The task: Report every line from the following entries that contains the string "body".

┌─ Data for review

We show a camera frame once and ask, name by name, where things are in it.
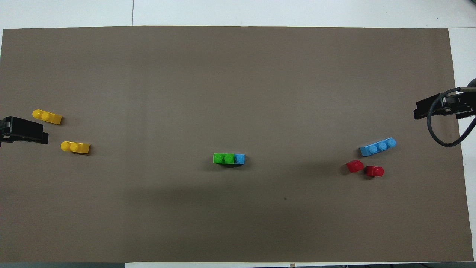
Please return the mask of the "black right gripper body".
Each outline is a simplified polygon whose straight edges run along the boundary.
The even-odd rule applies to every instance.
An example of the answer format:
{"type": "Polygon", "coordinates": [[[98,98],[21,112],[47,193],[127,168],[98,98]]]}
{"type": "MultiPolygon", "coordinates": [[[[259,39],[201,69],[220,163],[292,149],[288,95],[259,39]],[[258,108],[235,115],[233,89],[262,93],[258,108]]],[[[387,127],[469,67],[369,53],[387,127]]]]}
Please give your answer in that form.
{"type": "Polygon", "coordinates": [[[476,92],[475,91],[454,91],[451,93],[438,93],[431,97],[420,100],[416,103],[414,119],[420,120],[430,113],[430,106],[437,100],[431,115],[454,115],[457,120],[475,116],[476,112],[476,92]]]}

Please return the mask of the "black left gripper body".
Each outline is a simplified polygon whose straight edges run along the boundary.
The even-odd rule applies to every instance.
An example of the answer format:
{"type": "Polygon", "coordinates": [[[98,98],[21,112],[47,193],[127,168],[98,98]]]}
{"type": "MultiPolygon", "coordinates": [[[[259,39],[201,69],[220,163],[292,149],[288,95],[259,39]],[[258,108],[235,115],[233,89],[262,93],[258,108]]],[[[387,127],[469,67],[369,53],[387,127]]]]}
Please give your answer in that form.
{"type": "Polygon", "coordinates": [[[19,117],[5,117],[0,121],[0,142],[35,142],[47,144],[49,134],[43,131],[43,125],[19,117]]]}

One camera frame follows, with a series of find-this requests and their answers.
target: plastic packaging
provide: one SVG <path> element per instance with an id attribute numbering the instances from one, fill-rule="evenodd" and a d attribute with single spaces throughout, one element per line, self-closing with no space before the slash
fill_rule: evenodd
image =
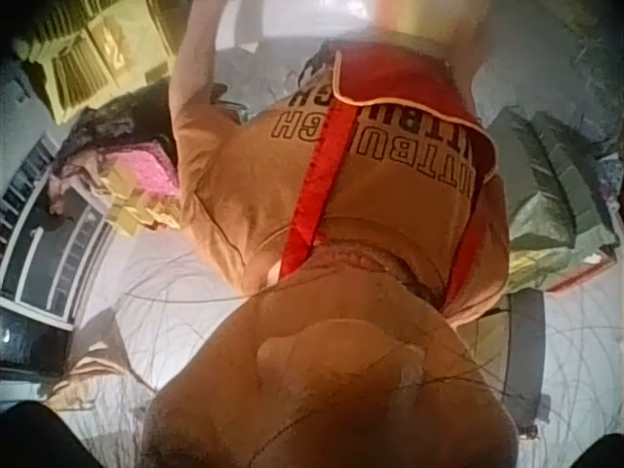
<path id="1" fill-rule="evenodd" d="M 335 37 L 376 26 L 447 43 L 461 20 L 476 24 L 489 0 L 230 0 L 218 50 L 278 37 Z"/>

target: apron
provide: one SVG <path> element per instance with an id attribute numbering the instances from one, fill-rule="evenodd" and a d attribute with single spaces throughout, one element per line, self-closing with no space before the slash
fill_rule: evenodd
<path id="1" fill-rule="evenodd" d="M 370 67 L 370 63 L 375 63 L 375 67 Z M 378 90 L 392 91 L 380 94 Z M 337 43 L 333 95 L 294 208 L 280 278 L 296 271 L 321 237 L 319 225 L 346 154 L 358 107 L 383 103 L 406 105 L 464 126 L 471 137 L 473 154 L 477 155 L 474 158 L 473 214 L 455 252 L 445 290 L 444 311 L 468 282 L 485 238 L 487 225 L 481 216 L 474 215 L 474 208 L 481 188 L 496 166 L 492 141 L 465 109 L 452 82 L 444 78 L 438 61 L 394 46 Z"/>

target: pink fabric
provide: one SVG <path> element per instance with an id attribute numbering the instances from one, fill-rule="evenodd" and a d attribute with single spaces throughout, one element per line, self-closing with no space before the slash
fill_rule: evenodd
<path id="1" fill-rule="evenodd" d="M 142 143 L 107 155 L 132 171 L 137 187 L 153 195 L 179 197 L 176 168 L 158 143 Z"/>

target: apron strap
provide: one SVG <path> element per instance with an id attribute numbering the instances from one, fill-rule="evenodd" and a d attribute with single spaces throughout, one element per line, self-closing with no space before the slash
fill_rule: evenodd
<path id="1" fill-rule="evenodd" d="M 332 100 L 294 207 L 282 255 L 280 278 L 296 271 L 312 252 L 323 211 L 347 153 L 357 114 L 357 106 L 336 98 Z M 481 179 L 475 181 L 476 196 L 481 192 L 482 185 Z M 469 280 L 486 229 L 486 223 L 480 216 L 470 216 L 450 271 L 444 308 L 458 297 Z"/>

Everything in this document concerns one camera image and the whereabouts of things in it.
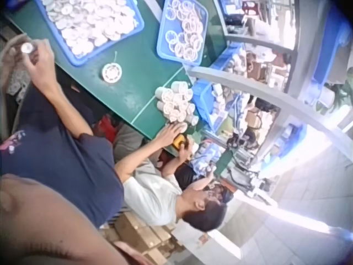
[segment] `green object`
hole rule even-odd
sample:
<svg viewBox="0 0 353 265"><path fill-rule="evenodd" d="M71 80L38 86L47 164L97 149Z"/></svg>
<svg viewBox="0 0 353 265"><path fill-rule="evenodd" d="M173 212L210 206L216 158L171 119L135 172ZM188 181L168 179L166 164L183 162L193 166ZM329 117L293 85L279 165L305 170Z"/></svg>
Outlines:
<svg viewBox="0 0 353 265"><path fill-rule="evenodd" d="M163 7L163 1L158 0L158 3ZM202 66L208 67L226 48L226 40L213 1L201 0L200 3L207 8L210 17L202 61ZM114 113L153 138L166 122L156 107L156 88L169 87L175 80L187 81L189 85L191 82L182 64L158 57L159 22L145 1L138 0L138 8L145 28L91 58L81 67L74 67L66 59L33 1L15 13L7 13L6 17L32 39L49 39L59 67ZM116 62L122 67L122 77L116 84L107 84L101 78L101 70L104 65L113 62L115 51Z"/></svg>
<svg viewBox="0 0 353 265"><path fill-rule="evenodd" d="M216 163L215 176L220 177L222 172L227 168L231 160L233 159L233 151L230 149L226 149L226 151L222 154L220 159Z"/></svg>

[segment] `stack of white spools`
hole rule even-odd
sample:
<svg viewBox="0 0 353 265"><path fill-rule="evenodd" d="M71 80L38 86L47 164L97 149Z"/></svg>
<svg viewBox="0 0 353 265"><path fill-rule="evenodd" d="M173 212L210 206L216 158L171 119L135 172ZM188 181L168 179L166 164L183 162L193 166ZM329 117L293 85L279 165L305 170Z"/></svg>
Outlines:
<svg viewBox="0 0 353 265"><path fill-rule="evenodd" d="M195 126L199 122L199 117L194 115L195 105L190 103L193 92L185 81L174 81L171 88L158 87L155 92L159 100L157 108L171 122L187 122Z"/></svg>

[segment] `hand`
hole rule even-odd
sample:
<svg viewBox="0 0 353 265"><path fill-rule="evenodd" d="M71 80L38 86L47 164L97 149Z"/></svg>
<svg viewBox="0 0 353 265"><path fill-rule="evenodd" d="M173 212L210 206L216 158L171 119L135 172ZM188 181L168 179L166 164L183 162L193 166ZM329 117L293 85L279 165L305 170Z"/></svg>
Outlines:
<svg viewBox="0 0 353 265"><path fill-rule="evenodd" d="M157 144L159 148L169 146L180 134L182 128L182 123L168 124L157 134L156 138L153 139L153 142Z"/></svg>
<svg viewBox="0 0 353 265"><path fill-rule="evenodd" d="M194 145L194 139L191 138L189 135L187 137L188 137L188 148L185 149L185 144L180 145L179 160L181 162L185 162L186 160L191 159L191 156L192 156L192 146Z"/></svg>
<svg viewBox="0 0 353 265"><path fill-rule="evenodd" d="M7 87L10 76L18 62L22 60L21 45L30 41L26 34L10 39L0 52L0 89Z"/></svg>
<svg viewBox="0 0 353 265"><path fill-rule="evenodd" d="M61 92L56 81L54 53L47 39L34 40L33 43L37 46L38 61L34 65L28 54L23 54L23 63L33 84L46 98L50 99Z"/></svg>

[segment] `ear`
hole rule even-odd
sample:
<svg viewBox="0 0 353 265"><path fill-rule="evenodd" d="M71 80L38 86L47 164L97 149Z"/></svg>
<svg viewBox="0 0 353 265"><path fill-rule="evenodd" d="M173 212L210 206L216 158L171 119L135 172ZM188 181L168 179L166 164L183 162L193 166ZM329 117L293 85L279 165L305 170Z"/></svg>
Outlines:
<svg viewBox="0 0 353 265"><path fill-rule="evenodd" d="M204 211L205 210L205 201L197 200L195 202L195 207L197 208L198 211Z"/></svg>

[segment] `blue tray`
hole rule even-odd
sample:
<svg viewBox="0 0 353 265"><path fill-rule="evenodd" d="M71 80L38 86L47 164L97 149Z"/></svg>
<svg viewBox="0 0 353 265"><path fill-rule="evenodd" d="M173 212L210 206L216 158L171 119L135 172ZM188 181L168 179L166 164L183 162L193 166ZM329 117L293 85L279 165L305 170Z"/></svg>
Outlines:
<svg viewBox="0 0 353 265"><path fill-rule="evenodd" d="M49 28L51 29L51 32L53 33L55 39L57 40L57 42L59 43L62 51L64 52L64 54L66 55L67 59L70 61L70 63L72 65L75 66L81 66L84 63L87 62L87 60L89 58L92 58L93 56L99 54L100 52L104 51L105 49L109 48L110 46L114 45L115 43L124 40L126 38L128 38L129 36L132 36L138 32L140 32L144 27L145 27L145 22L142 19L141 13L137 8L137 5L135 5L135 3L133 2L133 0L126 0L126 5L128 7L130 7L131 9L133 9L135 11L135 19L138 22L137 27L130 32L129 34L124 34L121 36L120 40L117 41L111 41L109 40L107 43L103 44L100 47L96 47L91 53L81 57L81 58L77 58L71 51L71 49L69 48L69 46L67 46L65 39L61 36L59 30L56 28L56 25L49 20L48 15L46 13L45 7L42 4L41 0L34 0L34 2L36 2L40 12L42 13L45 22L48 24Z"/></svg>
<svg viewBox="0 0 353 265"><path fill-rule="evenodd" d="M168 20L165 17L165 14L167 12L167 7L169 7L172 4L172 0L165 0L165 2L164 2L164 8L163 8L163 13L162 13L162 21L161 21L161 26L159 27L159 33L158 33L157 54L159 55L159 57L161 57L163 59L169 59L169 60L172 60L172 61L185 63L187 65L198 66L198 65L201 64L202 57L203 57L203 54L204 54L206 32L207 32L207 25L208 25L208 11L198 1L195 1L195 0L188 0L188 1L190 1L191 3L194 3L195 7L200 10L201 22L204 25L204 30L203 30L203 32L201 34L201 36L204 39L204 42L202 43L201 50L197 53L197 60L194 61L194 62L190 62L190 61L184 60L182 58L178 58L169 49L169 44L167 43L167 41L165 39L165 34L167 33L167 31L168 30L173 30L177 34L180 33L180 32L183 32L183 29L181 27L181 22L180 22L179 19L175 18L174 20Z"/></svg>
<svg viewBox="0 0 353 265"><path fill-rule="evenodd" d="M244 48L244 45L241 43L232 43L232 46L226 48L210 68L223 70L232 56L239 53L241 47ZM201 119L207 122L209 129L215 133L224 121L224 118L218 117L214 124L211 123L210 115L213 111L213 104L215 102L215 97L212 95L212 83L204 79L199 79L194 83L191 89L194 93L192 101L194 102ZM237 97L238 95L235 94L234 99L226 104L227 112L233 107Z"/></svg>

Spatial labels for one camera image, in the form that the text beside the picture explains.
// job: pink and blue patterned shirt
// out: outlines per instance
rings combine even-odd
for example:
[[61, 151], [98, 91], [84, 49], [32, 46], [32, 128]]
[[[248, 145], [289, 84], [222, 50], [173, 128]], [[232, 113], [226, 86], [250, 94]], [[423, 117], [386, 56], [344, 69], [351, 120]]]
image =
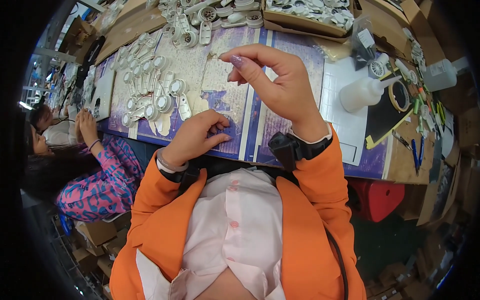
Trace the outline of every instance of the pink and blue patterned shirt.
[[96, 157], [102, 169], [70, 181], [58, 195], [57, 206], [66, 216], [95, 222], [130, 211], [144, 172], [121, 137], [105, 134], [102, 145]]

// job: bracelet
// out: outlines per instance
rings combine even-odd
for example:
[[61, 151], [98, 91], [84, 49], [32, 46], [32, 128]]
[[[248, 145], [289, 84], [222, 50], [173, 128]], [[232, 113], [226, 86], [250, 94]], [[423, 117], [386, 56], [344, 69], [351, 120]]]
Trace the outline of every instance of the bracelet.
[[166, 167], [169, 170], [175, 171], [175, 172], [183, 172], [188, 168], [188, 161], [185, 163], [185, 165], [180, 166], [180, 167], [173, 166], [173, 165], [169, 164], [166, 160], [163, 159], [162, 152], [163, 152], [164, 149], [165, 148], [158, 149], [157, 152], [156, 152], [156, 158], [162, 166]]
[[88, 151], [90, 151], [90, 152], [91, 152], [91, 150], [92, 150], [92, 147], [93, 147], [93, 146], [94, 146], [94, 145], [95, 145], [97, 142], [100, 142], [100, 139], [96, 139], [96, 140], [94, 140], [94, 142], [93, 142], [93, 143], [90, 145], [90, 147], [88, 147]]

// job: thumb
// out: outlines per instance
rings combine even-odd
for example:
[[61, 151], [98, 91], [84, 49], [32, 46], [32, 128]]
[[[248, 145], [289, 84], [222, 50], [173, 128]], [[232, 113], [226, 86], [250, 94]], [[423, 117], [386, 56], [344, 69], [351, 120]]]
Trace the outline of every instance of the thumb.
[[240, 75], [250, 83], [260, 98], [262, 98], [262, 95], [271, 94], [274, 91], [273, 89], [277, 88], [276, 84], [267, 77], [262, 68], [253, 60], [243, 56], [232, 55], [230, 62], [237, 68]]
[[219, 133], [214, 136], [209, 137], [208, 139], [205, 140], [204, 145], [208, 147], [208, 150], [212, 149], [216, 145], [222, 143], [222, 142], [227, 142], [232, 139], [231, 136], [229, 136], [226, 133]]

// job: green floor
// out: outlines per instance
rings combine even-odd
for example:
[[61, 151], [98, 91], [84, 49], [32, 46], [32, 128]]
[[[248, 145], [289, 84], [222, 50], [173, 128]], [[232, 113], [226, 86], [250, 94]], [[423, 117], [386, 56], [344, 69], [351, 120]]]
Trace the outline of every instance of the green floor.
[[355, 229], [357, 268], [363, 281], [375, 279], [388, 264], [406, 263], [423, 246], [428, 233], [418, 229], [417, 220], [404, 221], [395, 213], [379, 223], [352, 216], [351, 223]]

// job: blue jeans
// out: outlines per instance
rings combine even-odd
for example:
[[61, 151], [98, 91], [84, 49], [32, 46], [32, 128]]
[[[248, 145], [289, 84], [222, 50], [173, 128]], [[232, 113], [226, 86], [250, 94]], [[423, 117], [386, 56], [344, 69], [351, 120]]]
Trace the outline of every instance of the blue jeans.
[[152, 159], [152, 156], [155, 153], [155, 151], [158, 148], [163, 147], [160, 145], [150, 144], [150, 143], [141, 142], [137, 140], [127, 139], [127, 138], [124, 138], [124, 139], [128, 143], [128, 145], [130, 145], [130, 147], [132, 148], [133, 153], [135, 153], [138, 163], [140, 164], [140, 167], [142, 167], [142, 170], [144, 172], [147, 169], [148, 163]]

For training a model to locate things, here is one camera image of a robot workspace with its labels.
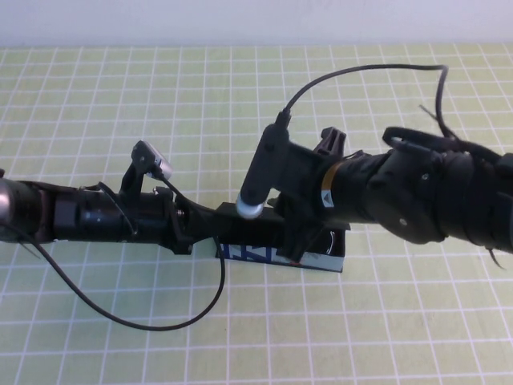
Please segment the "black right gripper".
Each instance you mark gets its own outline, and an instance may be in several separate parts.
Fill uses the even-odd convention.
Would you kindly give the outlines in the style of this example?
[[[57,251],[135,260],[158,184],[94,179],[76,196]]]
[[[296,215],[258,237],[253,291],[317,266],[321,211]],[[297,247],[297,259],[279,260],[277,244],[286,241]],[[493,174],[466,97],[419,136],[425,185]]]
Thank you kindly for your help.
[[[344,155],[345,139],[344,132],[329,127],[321,131],[321,140],[313,149],[288,142],[277,185],[277,213],[285,219],[280,256],[300,261],[321,232],[321,225],[314,222],[329,222],[333,209],[323,203],[321,184],[329,168]],[[297,227],[295,220],[306,223]]]

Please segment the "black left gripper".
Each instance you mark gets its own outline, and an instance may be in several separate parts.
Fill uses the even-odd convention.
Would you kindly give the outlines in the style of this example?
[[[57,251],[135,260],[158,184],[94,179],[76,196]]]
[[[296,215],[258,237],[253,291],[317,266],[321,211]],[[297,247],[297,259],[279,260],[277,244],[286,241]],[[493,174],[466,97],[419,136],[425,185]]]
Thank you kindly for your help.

└─

Answer to the exercise:
Please return the mask of the "black right gripper body".
Please return the mask of the "black left gripper body".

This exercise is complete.